You’ll be in bed or in front of the television for most of this stage. Sadness, debilitating sadness becomes your constant companion. This is the one stage we all expect. We know that depression is going to hit, what we don’t realize is that depression can go hand in hand with all the stages of grief.
You may not bathe for three days during the Denial Stage. Haircare takes a back seat during the Anger Stage, so much so that you begin to look like Hagalina Magalina. You’re smart though and have surrounded yourself with a good support system. You’ve gotten into therapy and counseling because the support of family and friends goes a long way but there is no substitute for expert advice during the depression that accompanies divorce. Cry it out and talk, talk, talk to someone who is trained to help you eliminate those toxic emotions.
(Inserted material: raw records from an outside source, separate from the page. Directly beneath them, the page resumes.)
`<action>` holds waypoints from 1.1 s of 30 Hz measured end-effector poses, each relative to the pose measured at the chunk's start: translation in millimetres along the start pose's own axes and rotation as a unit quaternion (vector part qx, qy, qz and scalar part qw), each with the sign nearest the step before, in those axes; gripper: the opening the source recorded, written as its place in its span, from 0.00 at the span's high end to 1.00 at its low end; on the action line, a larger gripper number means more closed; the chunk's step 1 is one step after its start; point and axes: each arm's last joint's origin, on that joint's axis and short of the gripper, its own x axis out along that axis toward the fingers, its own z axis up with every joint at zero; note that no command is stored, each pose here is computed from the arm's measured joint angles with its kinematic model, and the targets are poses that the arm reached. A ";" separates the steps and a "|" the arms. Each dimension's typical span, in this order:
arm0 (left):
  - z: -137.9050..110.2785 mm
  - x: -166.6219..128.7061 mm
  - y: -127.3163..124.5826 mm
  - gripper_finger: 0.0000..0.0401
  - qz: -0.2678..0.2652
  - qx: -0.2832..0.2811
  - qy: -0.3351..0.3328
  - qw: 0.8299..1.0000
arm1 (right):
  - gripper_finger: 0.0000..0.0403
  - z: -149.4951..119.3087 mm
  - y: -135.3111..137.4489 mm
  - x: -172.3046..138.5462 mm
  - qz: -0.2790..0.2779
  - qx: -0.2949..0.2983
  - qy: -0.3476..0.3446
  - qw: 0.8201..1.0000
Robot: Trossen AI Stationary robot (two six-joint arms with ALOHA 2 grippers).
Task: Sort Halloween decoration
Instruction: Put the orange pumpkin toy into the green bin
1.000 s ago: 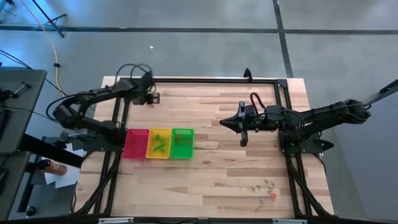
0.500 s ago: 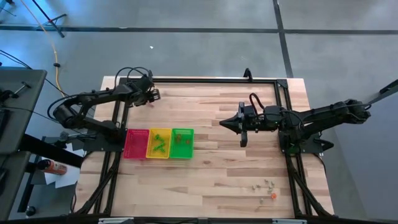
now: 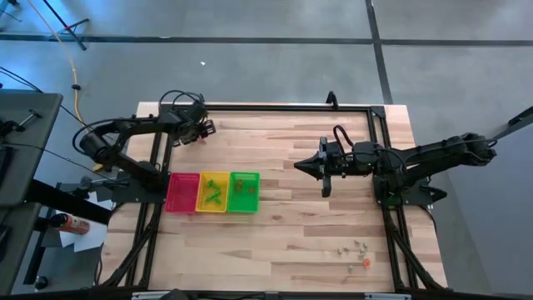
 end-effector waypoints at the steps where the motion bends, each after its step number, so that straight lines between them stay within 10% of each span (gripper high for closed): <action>1: -0.4 2.2 0.2 0.57 0.005 -0.002 0.002 1.000 | 1.00 0.0 0.0 0.0 0.000 0.000 0.000 1.000; 13: -2.6 8.2 -0.6 0.59 0.019 -0.011 0.008 1.000 | 1.00 -0.3 -0.1 0.0 0.000 -0.004 0.001 1.000; 24: -5.7 8.6 0.4 0.89 0.017 0.008 0.032 0.999 | 1.00 -2.5 -0.6 0.6 -0.003 -0.006 0.011 1.000; 33: -7.8 8.6 -0.5 0.83 0.018 0.016 0.034 0.999 | 1.00 -3.3 -0.8 0.6 -0.004 -0.006 0.014 1.000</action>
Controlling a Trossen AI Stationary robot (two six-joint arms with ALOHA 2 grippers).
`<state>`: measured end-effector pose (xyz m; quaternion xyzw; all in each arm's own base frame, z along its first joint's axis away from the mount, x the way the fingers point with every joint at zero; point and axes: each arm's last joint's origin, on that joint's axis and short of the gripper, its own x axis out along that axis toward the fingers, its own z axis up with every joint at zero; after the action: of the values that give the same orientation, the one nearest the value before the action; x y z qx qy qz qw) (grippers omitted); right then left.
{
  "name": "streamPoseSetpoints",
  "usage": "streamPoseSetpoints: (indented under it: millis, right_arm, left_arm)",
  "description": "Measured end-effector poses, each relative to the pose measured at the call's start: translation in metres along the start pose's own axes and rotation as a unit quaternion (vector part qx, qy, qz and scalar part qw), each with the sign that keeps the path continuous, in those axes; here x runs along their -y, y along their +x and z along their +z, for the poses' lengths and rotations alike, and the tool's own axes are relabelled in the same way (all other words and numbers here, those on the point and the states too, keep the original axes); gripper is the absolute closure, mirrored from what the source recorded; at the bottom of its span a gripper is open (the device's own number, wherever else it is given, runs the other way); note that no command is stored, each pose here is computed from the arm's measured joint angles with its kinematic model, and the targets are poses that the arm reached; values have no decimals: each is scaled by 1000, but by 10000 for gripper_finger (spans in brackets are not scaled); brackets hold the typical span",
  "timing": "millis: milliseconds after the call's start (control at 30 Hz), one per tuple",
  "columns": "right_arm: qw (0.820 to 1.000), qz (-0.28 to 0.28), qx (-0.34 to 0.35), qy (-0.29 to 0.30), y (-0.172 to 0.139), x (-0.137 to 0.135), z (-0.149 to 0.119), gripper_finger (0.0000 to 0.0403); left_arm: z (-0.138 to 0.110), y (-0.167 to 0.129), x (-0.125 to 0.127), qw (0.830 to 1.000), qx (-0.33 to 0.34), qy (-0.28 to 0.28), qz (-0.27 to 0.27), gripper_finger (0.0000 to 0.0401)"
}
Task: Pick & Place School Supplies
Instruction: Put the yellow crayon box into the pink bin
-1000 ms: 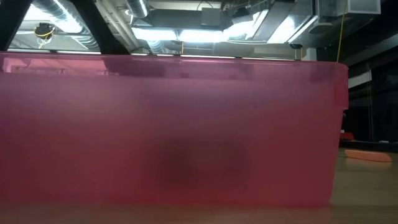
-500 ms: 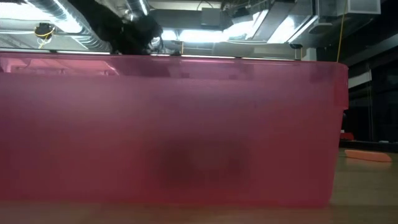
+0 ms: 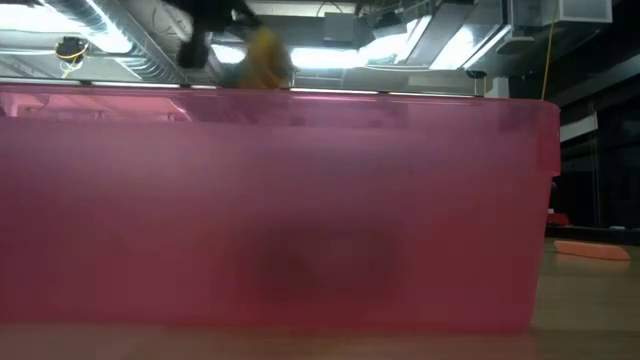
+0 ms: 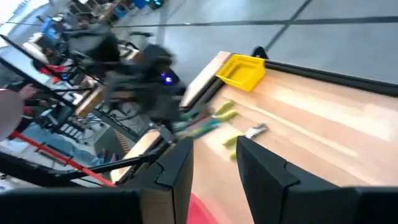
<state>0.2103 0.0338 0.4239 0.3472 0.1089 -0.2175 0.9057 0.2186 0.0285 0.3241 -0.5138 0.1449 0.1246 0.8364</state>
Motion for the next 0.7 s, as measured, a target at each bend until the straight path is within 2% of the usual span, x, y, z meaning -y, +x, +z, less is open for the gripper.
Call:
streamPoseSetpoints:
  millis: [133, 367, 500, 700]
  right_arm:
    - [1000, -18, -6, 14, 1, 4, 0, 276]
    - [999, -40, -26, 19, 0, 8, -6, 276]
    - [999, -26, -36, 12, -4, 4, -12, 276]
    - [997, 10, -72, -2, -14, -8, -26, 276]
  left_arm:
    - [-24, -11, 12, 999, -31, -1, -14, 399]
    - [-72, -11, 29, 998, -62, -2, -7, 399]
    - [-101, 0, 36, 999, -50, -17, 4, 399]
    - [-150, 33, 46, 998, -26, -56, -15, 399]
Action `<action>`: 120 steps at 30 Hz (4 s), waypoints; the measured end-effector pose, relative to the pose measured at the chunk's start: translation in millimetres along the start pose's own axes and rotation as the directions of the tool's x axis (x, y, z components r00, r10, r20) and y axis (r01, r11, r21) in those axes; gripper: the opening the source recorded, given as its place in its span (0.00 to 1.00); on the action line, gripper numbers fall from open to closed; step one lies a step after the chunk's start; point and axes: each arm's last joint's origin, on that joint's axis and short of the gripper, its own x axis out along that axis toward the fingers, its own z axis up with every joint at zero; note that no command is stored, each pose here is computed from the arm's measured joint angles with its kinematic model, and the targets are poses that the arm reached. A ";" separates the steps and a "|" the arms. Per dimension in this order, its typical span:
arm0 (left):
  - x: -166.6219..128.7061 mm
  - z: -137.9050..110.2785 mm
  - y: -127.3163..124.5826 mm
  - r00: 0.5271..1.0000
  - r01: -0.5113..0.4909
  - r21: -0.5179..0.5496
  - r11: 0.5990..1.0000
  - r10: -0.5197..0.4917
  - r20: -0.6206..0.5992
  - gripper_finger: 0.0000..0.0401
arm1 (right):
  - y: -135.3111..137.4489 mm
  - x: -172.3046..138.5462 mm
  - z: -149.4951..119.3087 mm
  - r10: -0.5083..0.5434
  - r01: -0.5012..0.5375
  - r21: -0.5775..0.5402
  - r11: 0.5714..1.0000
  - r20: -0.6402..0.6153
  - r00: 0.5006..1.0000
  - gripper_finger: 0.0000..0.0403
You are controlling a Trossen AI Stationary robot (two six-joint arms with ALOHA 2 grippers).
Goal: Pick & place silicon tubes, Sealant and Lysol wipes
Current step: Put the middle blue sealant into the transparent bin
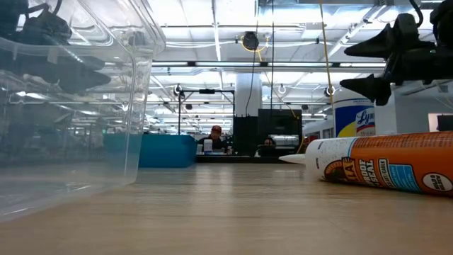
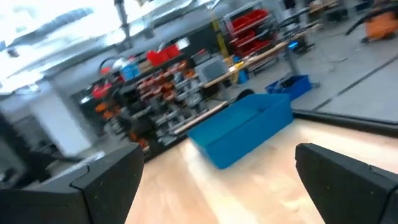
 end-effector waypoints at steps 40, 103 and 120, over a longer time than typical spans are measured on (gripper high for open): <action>0.0 -0.1 0.0 1.000 -0.001 0.000 1.000 0.001 0.000 0.77 | 30.5 34.9 35.9 -0.376 0.389 -0.076 0.918 -0.475 0.795 0.38; 0.0 0.0 0.1 1.000 -0.004 0.000 1.000 0.004 0.001 0.77 | -38.2 43.1 -31.6 -0.605 0.721 -0.367 0.588 -0.791 0.091 0.52; 0.0 0.1 0.1 1.000 -0.004 0.000 1.000 0.004 0.001 0.77 | -11.1 51.7 -1.4 -0.504 0.619 -0.100 0.779 -0.688 0.523 0.51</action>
You’ll love this stage. When it hits you’ll throw your head back and laugh. There is light at the end of the tunnel and life ahead. You’ve moved through adversity and learned from it. Full steam ahead!
Be warned though, acceptance doesn’t mean you don’t still have negative emotions about your divorce. You may still feel some anger; there may still be sadness at the loss of your marriage. You’ve learned to “accept” the reality of the situation though. You may always have feelings of regret over the loss of your marriage BUT it is regret you can live with. You are no longer stuck in the grief…if lucky you are no longer grieving. If there are still feelings of grief they are at least no longer holding you back from living life.